We had joined the Marines, after all. Those of us together in that barracks in November had joined the infantry. I don't know that you could have gotten throgh Boot Camp without reconciling yourself to the notion. I mean, what were those two weeks on the rifle range for? Not just to add more spangly bits to our uniforms, that's for sure.

And, in 1999 it seemed like we'd never have to fight. Oh, sure, the active duty guys might find themselves covering a withdrawal from Somalia, or rescuing a downed pilot in Serbia or something like that, but when would the next war come along?

So, I read this article (culled from rhesagirl) with not a little sympathy. Especially those of us who joined before 9/11, the whole idea of facing an actual grond war (in Asia!) came as an unpleasant shock. Not that we didn't spend all our time in uniform--and quite a bit of it not in uniform--preparing for war, but there's preparing for it in the abstract and there's the concrete inevitability that struck home in 2001.

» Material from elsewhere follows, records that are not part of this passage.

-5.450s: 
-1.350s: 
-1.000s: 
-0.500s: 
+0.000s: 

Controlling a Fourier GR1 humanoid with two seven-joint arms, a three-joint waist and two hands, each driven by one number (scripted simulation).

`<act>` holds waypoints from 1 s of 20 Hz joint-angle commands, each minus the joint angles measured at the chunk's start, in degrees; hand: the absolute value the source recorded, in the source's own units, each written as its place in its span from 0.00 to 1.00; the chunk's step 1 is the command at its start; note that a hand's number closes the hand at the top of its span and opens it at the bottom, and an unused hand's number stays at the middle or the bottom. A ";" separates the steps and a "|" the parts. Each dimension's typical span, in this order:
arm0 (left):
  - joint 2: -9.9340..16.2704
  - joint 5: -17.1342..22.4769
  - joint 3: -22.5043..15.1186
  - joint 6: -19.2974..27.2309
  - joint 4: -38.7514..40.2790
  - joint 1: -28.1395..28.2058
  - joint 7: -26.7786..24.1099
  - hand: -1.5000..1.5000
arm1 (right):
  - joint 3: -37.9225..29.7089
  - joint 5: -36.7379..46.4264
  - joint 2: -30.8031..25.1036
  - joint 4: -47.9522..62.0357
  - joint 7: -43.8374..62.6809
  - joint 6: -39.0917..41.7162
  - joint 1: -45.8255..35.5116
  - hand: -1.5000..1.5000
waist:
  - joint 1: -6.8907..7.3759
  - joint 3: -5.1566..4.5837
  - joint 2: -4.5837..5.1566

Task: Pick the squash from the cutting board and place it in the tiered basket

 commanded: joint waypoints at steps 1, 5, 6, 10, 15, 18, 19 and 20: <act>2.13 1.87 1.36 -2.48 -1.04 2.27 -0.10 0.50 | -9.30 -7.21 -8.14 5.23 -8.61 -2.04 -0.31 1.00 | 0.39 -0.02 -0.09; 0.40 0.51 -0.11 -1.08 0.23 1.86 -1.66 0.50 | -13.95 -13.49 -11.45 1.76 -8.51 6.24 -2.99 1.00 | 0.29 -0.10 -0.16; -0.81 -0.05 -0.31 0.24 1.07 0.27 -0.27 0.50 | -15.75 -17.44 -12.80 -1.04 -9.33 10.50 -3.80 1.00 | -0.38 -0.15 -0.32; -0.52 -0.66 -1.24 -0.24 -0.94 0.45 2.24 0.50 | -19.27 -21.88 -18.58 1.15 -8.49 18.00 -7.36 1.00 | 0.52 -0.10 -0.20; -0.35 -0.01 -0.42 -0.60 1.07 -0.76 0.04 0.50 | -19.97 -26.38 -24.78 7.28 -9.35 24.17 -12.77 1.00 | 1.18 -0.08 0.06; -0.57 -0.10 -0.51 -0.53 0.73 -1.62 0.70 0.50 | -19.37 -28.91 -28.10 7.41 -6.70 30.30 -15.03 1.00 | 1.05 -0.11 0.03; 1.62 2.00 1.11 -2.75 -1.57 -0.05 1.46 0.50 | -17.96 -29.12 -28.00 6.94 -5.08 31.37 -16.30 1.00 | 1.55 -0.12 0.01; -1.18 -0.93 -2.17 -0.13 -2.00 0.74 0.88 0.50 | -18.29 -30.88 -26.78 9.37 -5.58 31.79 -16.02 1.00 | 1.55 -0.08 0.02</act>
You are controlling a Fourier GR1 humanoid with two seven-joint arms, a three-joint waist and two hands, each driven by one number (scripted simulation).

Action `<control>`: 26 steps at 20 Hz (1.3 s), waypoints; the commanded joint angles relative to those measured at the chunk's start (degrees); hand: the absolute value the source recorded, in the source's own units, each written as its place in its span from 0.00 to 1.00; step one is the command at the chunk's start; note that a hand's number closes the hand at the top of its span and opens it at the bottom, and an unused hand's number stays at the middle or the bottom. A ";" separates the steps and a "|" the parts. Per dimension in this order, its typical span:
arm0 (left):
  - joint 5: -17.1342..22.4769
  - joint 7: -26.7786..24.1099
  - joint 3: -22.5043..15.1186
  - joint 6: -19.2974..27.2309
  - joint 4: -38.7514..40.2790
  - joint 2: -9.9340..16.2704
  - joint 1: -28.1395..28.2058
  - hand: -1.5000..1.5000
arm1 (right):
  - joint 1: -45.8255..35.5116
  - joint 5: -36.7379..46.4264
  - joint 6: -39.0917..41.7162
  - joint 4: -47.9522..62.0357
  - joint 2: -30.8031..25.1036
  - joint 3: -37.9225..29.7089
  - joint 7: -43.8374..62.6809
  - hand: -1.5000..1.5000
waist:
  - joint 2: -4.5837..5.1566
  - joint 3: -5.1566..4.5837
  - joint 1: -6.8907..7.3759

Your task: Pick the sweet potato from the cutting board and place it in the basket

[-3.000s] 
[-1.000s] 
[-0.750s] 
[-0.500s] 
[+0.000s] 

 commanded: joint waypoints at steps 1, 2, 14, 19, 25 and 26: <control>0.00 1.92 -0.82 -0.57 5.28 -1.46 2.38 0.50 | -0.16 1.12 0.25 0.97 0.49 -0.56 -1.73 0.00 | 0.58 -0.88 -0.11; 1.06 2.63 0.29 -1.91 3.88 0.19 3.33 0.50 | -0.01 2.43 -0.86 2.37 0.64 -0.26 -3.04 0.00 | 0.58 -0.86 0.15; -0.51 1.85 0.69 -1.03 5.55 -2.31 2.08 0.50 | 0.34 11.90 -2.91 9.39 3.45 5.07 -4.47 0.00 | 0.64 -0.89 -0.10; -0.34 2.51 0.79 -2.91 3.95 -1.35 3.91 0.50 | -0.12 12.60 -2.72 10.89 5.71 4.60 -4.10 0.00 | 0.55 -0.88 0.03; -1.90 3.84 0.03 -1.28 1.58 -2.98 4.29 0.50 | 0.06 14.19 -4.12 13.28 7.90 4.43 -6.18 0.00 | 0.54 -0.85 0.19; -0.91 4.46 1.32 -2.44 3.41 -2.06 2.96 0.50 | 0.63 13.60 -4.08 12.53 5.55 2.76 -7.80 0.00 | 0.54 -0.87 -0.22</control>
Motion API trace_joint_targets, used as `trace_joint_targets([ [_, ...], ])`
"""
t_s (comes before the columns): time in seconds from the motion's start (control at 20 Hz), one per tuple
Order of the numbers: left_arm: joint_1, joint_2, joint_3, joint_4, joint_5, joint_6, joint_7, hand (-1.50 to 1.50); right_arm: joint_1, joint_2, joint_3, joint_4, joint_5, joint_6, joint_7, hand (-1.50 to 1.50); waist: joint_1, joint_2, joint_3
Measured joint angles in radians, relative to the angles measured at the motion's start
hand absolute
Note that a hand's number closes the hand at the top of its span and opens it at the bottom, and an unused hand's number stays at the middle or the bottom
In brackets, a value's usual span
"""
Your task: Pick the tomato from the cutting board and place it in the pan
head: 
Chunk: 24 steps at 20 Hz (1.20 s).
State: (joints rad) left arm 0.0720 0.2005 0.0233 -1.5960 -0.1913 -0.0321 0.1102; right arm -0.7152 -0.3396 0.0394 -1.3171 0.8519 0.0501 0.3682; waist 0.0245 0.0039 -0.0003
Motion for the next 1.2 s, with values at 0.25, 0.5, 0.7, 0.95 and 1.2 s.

That said... well, we were all afraid. Except for the delusional oddballs, none of us wanted to go to war, wanted to risk getting killed, risk making our loved ones widows and orphans, risk having to live with the accidental killing of civilians and the deliberate killing of the enemy. If you go, there's a small chance that you'll die or get wounded, but if you run to Canada, there's a 100% chance that your life, as you knew it, is over. When even the San Francisco Chronicle, which otherwise seems like a sympathetic outlet, still labels a guy who went north in the 1960s a "draft dodger," well... you know you're going to carry "deserter" around for a while.

Just as it is apparent that not everyone weighed the consequences of joining when they made that decision, so too I think not everyone who has gone north has weighed the consequences of that move, either. More to the point, they're not going to be able to keep running from their bad decisions; in a way, Canada is the end of the line for them. There are precious few other places they'll be able to go if they muck up what they got there, and each step they take away from the lives they had in the US, the less support they're going to be able to find. The war's not always going to be there, for example, and when the war goes away so does much of the resolve and resources of the peace movement.

But then again, so does some of the pressure of life in the military.